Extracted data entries
----

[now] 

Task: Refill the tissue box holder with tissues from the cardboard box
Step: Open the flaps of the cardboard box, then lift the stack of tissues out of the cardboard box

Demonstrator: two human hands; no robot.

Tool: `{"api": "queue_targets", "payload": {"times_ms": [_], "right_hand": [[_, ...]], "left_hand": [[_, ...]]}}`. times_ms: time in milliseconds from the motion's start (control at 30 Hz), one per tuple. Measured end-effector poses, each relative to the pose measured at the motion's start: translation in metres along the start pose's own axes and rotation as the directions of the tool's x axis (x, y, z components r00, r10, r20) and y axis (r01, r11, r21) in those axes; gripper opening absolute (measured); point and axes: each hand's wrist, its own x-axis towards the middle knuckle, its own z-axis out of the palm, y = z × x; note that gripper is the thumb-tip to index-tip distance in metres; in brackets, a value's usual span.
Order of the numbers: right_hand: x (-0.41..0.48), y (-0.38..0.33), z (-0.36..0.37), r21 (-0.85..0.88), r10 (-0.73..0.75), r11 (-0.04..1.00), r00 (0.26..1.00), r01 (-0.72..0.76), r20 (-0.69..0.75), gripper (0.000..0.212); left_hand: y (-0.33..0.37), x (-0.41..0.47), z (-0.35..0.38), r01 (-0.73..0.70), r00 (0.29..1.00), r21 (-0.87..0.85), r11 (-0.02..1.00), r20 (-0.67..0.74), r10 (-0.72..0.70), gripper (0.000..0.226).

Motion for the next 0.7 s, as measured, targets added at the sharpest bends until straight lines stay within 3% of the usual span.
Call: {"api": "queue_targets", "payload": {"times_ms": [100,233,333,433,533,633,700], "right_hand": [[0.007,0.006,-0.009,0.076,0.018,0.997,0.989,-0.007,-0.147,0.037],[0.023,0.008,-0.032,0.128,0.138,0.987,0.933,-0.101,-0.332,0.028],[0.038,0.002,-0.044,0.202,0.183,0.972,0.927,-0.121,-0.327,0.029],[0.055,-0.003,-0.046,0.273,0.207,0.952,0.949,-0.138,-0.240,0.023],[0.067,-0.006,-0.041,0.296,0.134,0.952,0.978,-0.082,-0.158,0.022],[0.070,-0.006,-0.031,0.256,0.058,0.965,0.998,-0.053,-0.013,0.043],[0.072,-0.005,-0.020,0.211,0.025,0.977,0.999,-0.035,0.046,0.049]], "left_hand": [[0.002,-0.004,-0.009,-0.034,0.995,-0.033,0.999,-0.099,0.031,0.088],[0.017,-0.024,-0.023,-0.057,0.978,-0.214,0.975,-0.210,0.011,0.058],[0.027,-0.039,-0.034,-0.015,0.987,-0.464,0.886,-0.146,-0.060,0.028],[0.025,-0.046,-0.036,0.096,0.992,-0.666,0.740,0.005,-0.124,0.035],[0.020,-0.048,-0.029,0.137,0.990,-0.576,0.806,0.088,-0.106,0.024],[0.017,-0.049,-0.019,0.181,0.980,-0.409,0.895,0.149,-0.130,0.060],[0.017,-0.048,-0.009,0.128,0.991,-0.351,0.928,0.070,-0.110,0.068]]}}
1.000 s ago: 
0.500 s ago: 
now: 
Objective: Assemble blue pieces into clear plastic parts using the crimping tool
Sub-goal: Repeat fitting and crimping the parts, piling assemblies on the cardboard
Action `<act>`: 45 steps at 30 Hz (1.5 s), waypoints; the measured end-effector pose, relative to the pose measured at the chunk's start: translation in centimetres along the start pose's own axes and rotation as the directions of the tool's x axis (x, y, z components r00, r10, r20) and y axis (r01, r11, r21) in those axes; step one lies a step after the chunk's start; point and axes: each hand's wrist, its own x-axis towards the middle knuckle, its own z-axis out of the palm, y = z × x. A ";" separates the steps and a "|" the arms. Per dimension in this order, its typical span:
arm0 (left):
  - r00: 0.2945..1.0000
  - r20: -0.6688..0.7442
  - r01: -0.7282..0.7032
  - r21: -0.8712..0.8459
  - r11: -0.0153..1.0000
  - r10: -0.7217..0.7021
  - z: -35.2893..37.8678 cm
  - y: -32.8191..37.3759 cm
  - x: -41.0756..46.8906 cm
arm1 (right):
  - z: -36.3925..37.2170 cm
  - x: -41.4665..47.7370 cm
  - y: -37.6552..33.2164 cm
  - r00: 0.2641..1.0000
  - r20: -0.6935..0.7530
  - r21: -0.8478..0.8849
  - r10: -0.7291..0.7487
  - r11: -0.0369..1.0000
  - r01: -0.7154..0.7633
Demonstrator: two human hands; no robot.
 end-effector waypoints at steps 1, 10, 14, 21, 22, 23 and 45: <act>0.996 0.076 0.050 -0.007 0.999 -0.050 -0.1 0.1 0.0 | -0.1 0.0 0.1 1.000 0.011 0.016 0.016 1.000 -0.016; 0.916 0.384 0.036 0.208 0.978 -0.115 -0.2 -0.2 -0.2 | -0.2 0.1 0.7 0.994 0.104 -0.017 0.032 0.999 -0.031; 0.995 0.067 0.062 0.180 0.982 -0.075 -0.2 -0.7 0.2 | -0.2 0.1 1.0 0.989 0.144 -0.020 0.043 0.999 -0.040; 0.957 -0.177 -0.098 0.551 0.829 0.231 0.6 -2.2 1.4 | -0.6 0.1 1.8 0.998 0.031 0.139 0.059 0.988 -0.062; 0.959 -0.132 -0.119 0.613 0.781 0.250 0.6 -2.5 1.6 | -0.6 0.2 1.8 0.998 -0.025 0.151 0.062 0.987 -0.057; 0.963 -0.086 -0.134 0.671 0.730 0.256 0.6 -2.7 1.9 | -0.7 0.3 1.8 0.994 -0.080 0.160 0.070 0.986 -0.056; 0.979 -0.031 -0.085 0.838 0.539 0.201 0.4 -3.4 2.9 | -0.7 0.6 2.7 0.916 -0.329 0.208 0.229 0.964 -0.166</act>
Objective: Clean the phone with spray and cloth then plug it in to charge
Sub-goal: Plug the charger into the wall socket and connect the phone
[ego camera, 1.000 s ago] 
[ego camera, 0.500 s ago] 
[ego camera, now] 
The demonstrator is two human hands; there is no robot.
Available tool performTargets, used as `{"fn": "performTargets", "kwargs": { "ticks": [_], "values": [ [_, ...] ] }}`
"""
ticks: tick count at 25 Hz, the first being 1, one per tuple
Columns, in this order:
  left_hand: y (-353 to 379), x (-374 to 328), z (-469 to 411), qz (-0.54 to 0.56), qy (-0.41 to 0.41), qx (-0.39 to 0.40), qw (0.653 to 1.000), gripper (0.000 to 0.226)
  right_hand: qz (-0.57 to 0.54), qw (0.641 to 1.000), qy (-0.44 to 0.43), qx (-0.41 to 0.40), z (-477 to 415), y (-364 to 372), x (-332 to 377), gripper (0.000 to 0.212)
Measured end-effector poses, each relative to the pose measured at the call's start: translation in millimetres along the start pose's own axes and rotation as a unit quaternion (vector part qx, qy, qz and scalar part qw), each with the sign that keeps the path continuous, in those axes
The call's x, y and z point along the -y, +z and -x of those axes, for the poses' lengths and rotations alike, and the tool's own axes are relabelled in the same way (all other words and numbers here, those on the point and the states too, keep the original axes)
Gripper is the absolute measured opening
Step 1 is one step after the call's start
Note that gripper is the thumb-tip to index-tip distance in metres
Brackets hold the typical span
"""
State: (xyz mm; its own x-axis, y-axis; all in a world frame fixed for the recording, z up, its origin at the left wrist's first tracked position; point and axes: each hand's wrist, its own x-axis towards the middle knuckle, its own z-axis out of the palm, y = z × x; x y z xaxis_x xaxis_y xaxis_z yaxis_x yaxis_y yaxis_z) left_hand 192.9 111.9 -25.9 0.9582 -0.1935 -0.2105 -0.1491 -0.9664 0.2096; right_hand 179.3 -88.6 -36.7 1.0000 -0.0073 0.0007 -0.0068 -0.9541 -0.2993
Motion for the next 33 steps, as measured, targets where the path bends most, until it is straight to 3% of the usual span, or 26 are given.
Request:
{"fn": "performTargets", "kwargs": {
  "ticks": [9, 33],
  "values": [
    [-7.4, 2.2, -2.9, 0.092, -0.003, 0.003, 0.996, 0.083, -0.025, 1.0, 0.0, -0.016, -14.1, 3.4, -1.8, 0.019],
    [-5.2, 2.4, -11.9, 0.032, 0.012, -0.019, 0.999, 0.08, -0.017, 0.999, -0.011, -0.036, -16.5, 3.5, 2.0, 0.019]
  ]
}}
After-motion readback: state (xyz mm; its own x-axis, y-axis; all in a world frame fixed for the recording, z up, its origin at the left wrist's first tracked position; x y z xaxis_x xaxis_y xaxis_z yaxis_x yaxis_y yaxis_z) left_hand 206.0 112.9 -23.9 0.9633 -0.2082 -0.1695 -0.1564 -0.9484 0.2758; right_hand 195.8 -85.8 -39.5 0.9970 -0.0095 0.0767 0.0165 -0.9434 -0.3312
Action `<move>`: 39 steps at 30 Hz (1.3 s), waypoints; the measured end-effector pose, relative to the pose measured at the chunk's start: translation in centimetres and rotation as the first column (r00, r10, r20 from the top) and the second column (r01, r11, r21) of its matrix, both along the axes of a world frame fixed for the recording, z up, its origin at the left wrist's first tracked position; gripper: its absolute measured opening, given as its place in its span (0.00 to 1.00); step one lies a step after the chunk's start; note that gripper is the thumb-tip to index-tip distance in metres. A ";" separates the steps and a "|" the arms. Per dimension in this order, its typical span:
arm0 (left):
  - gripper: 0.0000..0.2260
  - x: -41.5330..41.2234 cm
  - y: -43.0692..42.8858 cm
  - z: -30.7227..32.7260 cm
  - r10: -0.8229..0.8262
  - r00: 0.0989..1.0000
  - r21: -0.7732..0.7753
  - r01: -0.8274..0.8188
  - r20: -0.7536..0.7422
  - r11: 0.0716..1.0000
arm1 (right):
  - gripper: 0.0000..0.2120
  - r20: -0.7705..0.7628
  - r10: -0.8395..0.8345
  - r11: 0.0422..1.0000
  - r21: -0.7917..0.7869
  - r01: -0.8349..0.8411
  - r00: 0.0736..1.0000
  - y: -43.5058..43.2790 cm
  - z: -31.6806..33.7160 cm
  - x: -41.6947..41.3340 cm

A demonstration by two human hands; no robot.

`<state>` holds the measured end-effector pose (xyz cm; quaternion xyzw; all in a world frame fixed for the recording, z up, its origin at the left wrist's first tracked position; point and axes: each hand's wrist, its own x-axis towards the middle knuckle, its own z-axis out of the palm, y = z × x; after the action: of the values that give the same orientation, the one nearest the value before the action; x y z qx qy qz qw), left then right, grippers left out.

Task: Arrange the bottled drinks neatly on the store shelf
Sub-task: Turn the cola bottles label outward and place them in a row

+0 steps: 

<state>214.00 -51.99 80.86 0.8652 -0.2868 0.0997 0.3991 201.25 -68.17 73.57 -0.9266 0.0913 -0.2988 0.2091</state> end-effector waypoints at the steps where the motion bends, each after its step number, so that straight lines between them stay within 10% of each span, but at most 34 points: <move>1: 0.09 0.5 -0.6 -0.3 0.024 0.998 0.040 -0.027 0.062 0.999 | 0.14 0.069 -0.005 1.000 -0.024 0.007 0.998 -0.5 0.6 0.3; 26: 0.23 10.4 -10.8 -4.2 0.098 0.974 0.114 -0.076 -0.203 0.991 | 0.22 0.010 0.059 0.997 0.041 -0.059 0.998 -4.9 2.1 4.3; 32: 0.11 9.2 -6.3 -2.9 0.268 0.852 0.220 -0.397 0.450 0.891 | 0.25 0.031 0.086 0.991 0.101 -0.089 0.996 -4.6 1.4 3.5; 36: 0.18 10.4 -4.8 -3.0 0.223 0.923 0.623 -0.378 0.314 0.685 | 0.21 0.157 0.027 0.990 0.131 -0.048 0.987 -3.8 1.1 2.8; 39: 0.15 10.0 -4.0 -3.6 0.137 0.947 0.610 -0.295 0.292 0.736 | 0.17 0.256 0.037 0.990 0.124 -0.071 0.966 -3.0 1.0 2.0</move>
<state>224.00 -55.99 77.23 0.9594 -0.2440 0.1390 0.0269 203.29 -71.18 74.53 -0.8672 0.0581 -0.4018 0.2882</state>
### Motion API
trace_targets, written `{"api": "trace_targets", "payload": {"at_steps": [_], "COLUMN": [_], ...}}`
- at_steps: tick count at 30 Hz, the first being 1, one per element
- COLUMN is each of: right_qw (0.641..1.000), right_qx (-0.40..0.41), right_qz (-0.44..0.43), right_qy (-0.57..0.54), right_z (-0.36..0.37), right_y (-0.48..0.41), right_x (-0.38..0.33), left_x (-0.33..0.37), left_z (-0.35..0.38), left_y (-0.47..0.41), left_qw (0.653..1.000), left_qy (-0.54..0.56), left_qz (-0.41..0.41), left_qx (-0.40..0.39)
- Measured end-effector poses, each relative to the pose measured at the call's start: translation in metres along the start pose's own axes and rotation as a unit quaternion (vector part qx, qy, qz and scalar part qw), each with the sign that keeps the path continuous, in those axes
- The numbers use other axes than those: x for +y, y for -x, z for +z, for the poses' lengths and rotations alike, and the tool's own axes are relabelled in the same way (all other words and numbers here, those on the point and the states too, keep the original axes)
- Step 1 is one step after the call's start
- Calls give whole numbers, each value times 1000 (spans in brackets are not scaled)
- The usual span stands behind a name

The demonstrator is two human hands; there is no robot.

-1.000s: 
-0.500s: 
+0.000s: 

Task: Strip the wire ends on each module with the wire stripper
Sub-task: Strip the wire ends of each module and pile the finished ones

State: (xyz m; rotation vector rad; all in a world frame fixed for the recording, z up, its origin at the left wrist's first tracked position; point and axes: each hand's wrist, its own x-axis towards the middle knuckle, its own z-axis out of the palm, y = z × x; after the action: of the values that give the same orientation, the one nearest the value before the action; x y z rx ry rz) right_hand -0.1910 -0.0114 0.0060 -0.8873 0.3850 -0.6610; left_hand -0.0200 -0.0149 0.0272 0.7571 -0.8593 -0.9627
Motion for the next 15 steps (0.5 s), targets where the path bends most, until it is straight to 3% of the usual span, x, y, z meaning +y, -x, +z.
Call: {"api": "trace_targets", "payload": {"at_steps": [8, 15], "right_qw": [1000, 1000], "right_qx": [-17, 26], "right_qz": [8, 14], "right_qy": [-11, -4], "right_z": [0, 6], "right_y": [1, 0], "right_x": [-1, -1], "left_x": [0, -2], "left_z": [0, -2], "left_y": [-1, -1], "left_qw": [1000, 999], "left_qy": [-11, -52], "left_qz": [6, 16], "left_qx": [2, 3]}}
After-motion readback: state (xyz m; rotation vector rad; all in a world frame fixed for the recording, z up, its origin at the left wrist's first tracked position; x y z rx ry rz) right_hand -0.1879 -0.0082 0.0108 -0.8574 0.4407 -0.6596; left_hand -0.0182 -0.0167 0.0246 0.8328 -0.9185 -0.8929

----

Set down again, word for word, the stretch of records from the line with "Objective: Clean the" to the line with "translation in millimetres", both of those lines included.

## Completed exercise
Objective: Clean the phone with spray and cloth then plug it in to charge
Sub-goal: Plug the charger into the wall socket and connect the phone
[ego camera, 1.000 s ago] 
[ego camera, 0.500 s ago] 
[ego camera, now] 
The demonstrator is two human hands; there is no robot.
Available tool performTargets, used as `{"fn": "performTargets", "kwargs": { "ticks": [_], "values": [ [_, ...] ] }}`
"""
ticks: tick count at 25 Hz, the first being 1, one per tuple
Columns, in this order:
  left_hand: y (-353 to 379), x (-374 to 328), z (-469 to 411), qz (-0.54 to 0.56), qy (-0.41 to 0.41), qx (-0.39 to 0.40), qw (0.653 to 1.000), gripper (0.000 to 0.226)
  right_hand: qz (-0.57 to 0.54), qw (0.641 to 1.000), qy (-0.44 to 0.43), qx (-0.41 to 0.40), z (-477 to 415), y (-364 to 372), x (-332 to 377), gripper (0.000 to 0.212)
Measured end-effector poses, each relative to the pose measured at the call's start: translation in millimetres along the start pose's own axes and rotation as a unit quaternion (vector part qx, qy, qz and scalar part qw), each with the sign that keeps the path continuous, in those axes

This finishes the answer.